Wednesday, July 17, 2013

"Pacific Rim"

When Star Wars: Special Edition was released in the late 90s, I went. I saw A New Hope three times on the big screen, Empire Strikes Back twice, and Return of the Jedi a single solitary time (yub nub). My dad smiled every time I went, and when I got the VHS tapes we would occasionally watch them together. Dad likes to tell stories and one day regaled me with how excited he was when he first saw Star Wars in theaters. I got to hear about finding the one theater that had it, not knowing what to expect, and the payoff. Dad was and is a huge sci-fi and fantasy nerd (although he wouldn't use that word, he'd use one like aficionado). Until recently my parents' basement was filled with nearly 2,000 cheap paperbacks. Dad introduced me to Roger Zelazny's world of Amber and I still have his yellowed copy of Frank Herbert's Dune. Dad knows his stuff, and he spoke of Star Wars in a reverential tone. This, he told me, was the movie of his childhood. It took all the stories of his youth and managed to translate them, cohesively, to the big screen. I love Star Wars, but I can never enjoy it like Dad does.

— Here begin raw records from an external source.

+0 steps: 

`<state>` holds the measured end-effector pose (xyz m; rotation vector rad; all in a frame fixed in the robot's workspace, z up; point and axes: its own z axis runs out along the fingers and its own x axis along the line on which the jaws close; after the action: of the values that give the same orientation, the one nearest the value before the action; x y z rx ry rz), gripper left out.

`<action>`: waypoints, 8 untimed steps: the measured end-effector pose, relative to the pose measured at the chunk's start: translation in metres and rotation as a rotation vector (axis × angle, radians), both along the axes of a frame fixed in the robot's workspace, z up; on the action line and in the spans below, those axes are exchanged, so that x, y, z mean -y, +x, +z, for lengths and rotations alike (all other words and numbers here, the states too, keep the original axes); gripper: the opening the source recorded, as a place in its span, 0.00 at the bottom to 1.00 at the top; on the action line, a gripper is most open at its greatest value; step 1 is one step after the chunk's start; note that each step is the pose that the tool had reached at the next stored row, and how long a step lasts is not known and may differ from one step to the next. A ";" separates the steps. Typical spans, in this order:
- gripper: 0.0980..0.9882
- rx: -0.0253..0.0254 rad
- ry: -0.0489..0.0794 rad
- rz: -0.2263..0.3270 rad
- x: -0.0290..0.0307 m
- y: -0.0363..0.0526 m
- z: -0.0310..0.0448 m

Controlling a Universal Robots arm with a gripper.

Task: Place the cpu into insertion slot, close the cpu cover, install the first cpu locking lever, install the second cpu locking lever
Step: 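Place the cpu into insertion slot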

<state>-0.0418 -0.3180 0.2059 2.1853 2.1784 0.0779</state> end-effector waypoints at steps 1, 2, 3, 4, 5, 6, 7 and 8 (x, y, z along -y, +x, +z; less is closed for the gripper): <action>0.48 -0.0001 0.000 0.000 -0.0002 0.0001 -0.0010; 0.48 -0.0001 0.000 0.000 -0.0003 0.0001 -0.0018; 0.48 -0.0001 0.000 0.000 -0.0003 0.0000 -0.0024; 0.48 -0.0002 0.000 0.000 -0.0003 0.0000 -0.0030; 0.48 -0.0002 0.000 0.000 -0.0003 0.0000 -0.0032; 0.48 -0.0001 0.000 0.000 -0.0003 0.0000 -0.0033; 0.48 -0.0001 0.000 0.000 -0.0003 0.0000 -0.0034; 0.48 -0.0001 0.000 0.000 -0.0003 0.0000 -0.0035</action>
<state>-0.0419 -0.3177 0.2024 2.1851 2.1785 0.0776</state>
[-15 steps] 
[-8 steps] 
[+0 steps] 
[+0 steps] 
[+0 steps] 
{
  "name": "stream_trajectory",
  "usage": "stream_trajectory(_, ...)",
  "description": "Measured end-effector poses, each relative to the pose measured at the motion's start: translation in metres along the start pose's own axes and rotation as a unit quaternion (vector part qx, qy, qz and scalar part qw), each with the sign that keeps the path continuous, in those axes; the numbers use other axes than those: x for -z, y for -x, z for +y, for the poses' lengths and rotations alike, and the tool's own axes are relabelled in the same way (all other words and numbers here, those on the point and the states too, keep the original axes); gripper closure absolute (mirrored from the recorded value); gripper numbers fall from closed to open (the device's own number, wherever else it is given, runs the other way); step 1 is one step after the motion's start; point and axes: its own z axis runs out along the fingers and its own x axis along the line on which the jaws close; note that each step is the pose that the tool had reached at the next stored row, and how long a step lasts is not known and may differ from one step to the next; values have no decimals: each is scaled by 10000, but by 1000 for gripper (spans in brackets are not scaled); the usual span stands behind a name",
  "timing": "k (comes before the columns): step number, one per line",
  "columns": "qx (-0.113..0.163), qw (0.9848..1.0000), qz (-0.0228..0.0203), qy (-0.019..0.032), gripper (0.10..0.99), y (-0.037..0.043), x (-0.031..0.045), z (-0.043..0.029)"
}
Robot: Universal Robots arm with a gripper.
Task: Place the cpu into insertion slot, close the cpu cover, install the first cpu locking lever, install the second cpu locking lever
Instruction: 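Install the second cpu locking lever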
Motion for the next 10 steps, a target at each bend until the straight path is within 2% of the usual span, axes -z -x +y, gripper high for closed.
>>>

Pacific Rim is my Star Wars.
After seeing the movie all I could think about was how it was a near flawless execution of a mission. Guillermo del Toro had a vision and it shone through on the pitted metal carapaces of the giant fighting robot Jaegers. This movie took my childhood, my life in the 80s and 90s and turned it into a blockbuster. Everything was there. The robots vs monsters trope found first in Voltron and later in Might Morphin' Power Rangers. The awe inspiring robots of Transformers as well as the very clear good against evil of that and other toy peddler GI Joe. Underneath all that was the ideas of other team based heroes, uniting against a greater foe. Even though it was not nearly as potent as it might have been during the childhood of Mom and Dad, I still had formative years during the end of the Cold War, so the idea of the big bad Other loomed large, and the idea that we could fight and defeat that Other by working together and using our greatest weapon, our science, was tangible. Then came the 90s with the big budget disaster movies - we have to save the world from this unstoppable threat, again, using our mind, the human spirit, and celebrating our independence etc etc. Pacific Rim hits all these notes without pandering. It manages to be a story unto itself while also drawing from all these influences. Hell, it even borrows a line from A New Hope and it comes across not as pleading with the audience to get it, but as a sign that del Toro gets it.  He understands that he is standing on the shoulders of giants and that this movie would not exist with the media listed here and many others (the video game Rampage and the Godzilla franchise to name two that I do not connect with nearly as well). 
Pacific Rim is more than a movie, in many ways, it is a collection of my childhood memories and a realization of my imagination. With almost as many giant robots fighting giant monsters.